To do that you need time and last week was an unbelievably frazzling one, which left little time for indulging in uninterrupted music listening sessions. I did hear Tempest in snatches, watched the somewhat disturbing video by Nash Edgerton (a film director who has also been a stuntman in the Star Wars series) for one of the songs on the album, Duquesne Whistle, which, incidentally, is the only song on the album that Dylan collaborated with a co-writer to write. The rest are all his own efforts. The collaborator for Duquesne Whistle is Robert Hunter, poet, songwriter and, famously, the late Jerry Garcia’s song-writing collaborator. Hunter has worked with Dylan before.  The two co-wrote a couple of songs in the late 1980s and most of the songs on Together Through Life, a 2009 Dylan album that, frankly, I haven’t really gone back to too many times, were co-written by Hunter.

Tempest—or what little I’ve heard till now—is an album that may stand out among Dylan’s recent ones. His voice is as craggy as ever, only now you’ve sort of got used to it and want it that way. The songs on Tempest have wry and angry lyrics and are sometimes quite brutal yet in a benign sort of way. There are some epic songs on it too. A 14-minute song on the sinking of the Titanic, a part fiction, part fact account, and in whose lyrics Leo Di Caprio too features. But as I said, I’ve only speed-heard Dylan’s latest in a week, shamefully, marked by casual and distracted listening. So it wouldn’t be fair to say too much about the album.

But Dylan crept in in other ways last week. On a particularly slow commute to work, I found on an old and neglected iPod a two-disc ‘soundtrack’ of the Dylan inspired 2007 film I’m Not There, in which Dylan doesn’t appear but is depicted by six leading actors, including Cate Blanchett. I wrote ‘soundtrack’ in single quotation marks because it isn’t one in the strictest sense. You can hear snatches of the songs on the film but not all of each or even all of them, and all of them (except one that was sung by Dylan himself) are covers by others. I think it is the most perfect covers album that pays a tribute to Dylan.

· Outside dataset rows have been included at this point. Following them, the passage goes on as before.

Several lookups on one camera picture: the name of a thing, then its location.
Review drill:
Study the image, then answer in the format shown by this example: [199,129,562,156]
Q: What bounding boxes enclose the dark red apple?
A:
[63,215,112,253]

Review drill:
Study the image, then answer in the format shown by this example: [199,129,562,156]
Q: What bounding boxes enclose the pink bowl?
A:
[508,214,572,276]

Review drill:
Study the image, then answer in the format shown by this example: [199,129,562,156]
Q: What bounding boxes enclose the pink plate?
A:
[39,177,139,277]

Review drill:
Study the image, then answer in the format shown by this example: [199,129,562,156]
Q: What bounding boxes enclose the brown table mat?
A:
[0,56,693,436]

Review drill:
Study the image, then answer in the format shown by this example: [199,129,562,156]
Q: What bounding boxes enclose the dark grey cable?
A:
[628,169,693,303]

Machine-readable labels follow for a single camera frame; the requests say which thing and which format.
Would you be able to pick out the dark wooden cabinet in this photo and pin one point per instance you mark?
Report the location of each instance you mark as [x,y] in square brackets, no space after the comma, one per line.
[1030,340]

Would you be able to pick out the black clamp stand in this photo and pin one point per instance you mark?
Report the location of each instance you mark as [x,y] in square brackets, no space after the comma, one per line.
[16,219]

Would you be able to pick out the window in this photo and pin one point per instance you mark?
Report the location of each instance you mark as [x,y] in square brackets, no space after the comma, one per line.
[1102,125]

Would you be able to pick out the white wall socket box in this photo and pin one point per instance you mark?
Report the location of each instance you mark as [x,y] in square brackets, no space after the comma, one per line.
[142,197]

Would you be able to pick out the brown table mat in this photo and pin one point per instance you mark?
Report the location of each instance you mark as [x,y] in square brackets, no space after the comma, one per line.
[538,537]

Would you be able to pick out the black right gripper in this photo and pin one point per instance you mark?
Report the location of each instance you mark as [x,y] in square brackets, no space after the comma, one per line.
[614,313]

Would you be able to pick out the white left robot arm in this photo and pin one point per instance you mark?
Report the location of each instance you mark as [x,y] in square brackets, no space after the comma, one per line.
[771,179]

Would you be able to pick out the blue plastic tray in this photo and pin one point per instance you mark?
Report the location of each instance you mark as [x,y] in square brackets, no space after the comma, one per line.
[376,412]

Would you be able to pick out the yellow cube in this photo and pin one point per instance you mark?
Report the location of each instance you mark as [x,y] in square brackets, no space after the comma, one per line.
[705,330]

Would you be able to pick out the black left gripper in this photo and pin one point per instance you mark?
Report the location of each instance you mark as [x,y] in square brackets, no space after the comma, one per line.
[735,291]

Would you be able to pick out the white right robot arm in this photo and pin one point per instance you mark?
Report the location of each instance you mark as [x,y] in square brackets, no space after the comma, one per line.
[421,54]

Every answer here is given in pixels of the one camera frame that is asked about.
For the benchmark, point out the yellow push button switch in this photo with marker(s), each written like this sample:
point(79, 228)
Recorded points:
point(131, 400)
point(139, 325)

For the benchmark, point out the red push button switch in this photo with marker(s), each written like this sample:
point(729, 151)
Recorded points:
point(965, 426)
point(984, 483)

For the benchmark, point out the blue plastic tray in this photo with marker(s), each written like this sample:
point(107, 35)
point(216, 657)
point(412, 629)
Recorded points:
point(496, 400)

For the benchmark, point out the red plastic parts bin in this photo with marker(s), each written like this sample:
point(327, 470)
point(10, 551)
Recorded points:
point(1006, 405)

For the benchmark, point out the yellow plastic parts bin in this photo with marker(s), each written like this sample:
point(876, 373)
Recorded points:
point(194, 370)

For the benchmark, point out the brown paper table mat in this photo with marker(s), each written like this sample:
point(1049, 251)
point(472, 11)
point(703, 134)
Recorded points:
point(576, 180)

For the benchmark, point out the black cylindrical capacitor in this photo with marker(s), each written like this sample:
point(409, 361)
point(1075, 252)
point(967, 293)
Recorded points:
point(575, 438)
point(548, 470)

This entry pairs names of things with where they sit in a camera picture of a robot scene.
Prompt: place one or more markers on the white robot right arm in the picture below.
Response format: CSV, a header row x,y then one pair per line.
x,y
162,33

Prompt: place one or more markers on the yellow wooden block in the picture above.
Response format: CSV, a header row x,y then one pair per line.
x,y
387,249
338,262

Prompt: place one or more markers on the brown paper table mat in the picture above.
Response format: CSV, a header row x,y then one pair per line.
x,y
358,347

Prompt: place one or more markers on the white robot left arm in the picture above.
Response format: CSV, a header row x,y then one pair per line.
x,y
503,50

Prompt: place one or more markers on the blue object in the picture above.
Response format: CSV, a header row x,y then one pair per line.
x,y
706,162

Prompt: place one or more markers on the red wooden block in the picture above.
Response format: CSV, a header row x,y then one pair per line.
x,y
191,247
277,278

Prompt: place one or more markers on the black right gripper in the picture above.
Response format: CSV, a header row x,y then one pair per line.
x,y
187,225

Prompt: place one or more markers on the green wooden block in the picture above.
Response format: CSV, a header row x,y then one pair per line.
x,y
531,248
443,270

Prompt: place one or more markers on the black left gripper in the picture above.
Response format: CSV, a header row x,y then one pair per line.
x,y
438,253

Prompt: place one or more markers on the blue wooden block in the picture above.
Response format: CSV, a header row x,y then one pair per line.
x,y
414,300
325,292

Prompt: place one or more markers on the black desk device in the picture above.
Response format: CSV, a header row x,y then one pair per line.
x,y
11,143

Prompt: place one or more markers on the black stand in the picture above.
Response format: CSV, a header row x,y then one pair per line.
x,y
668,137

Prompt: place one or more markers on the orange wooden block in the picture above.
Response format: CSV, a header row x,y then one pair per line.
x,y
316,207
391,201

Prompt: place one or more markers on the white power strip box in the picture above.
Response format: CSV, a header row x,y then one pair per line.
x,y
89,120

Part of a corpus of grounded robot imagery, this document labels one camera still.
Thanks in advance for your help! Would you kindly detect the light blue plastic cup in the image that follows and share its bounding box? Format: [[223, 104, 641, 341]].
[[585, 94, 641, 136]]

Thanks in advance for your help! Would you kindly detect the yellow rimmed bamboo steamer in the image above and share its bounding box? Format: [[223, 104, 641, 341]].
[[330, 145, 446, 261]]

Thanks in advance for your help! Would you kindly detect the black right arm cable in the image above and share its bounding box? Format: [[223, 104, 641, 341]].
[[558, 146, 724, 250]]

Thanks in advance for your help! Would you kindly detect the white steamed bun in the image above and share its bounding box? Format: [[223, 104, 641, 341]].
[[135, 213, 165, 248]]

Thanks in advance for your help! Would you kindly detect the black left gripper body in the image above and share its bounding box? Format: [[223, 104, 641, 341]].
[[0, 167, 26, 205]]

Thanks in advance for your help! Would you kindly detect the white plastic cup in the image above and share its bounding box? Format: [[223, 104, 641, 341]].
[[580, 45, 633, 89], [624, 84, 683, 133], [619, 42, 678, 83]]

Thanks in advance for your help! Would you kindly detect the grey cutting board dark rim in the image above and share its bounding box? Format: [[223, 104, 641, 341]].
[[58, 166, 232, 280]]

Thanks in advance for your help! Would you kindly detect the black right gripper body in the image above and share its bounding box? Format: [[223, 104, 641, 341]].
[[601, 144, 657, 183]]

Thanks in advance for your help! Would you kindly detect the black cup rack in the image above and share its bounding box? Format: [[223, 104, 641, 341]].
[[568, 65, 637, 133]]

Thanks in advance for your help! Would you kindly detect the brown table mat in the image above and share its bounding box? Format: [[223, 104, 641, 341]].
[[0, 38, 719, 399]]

A wide range of contemporary musicians have done Dylan covers on I’m Not There but some are really outstanding. Nearly all the covers on I’m Not There are excellent but I’d plump for some of my favourite singers: Eddie Vedder’s All Along the Watchtower, Sonic Youth’s I’m Not There, Pavement frontman Stephen Malkmus’s Ballad of a Thin Man, Wilco’s Jeff Tweedy on Simple Twist of Faith, my lo-fi heroes Yo La Tengo doing I Wanna Be Your Lover, Malkmus again on Maggie’s Farm and My Morning Jacket’s Jim James doing a fab version of Goin’ To Acapulco. But one cover I like the most: Cat Power doing her version of Stuck Inside of Mobile with the Memphis Blues Again. So different from how she covered other people’s songs in her own albums, The Covers Record or Jukebox, where sometimes you can hardly recognise the original. On I’m Not There, her version of Stuck Inside is authentic and riveting.

Talking about Cat Powers, I’d mentioned her new album Sun here last week. In all of last week’s distraction-laden music listening, I’ve been going back to Sun several times. It’s a great record. And, again, at the risk of being presumptuous, based on what little I’ve managed to absorb of Tempest, I think the new Dylan record is also going to demand repetitive spins.

JUKEBOX
After getting re-hooked to the genre via Keith Jarrett’s new and hitherto unreleased live album, Sleeper, I’m sniffing around for new jazz. And last week I discovered an ensemble called Endangered Blood from Brooklyn, New York. A quartet that channels funk, bebop and even New Orleans funeral marching bands, the two saxes (a clarinet sometimes), bass and drum combo began playing benefit gigs for an ill friend but has blossomed into a full-fledged band. I am yet to lay my hands on their eponymous debut album but there’s a concert on NPR that is simply super.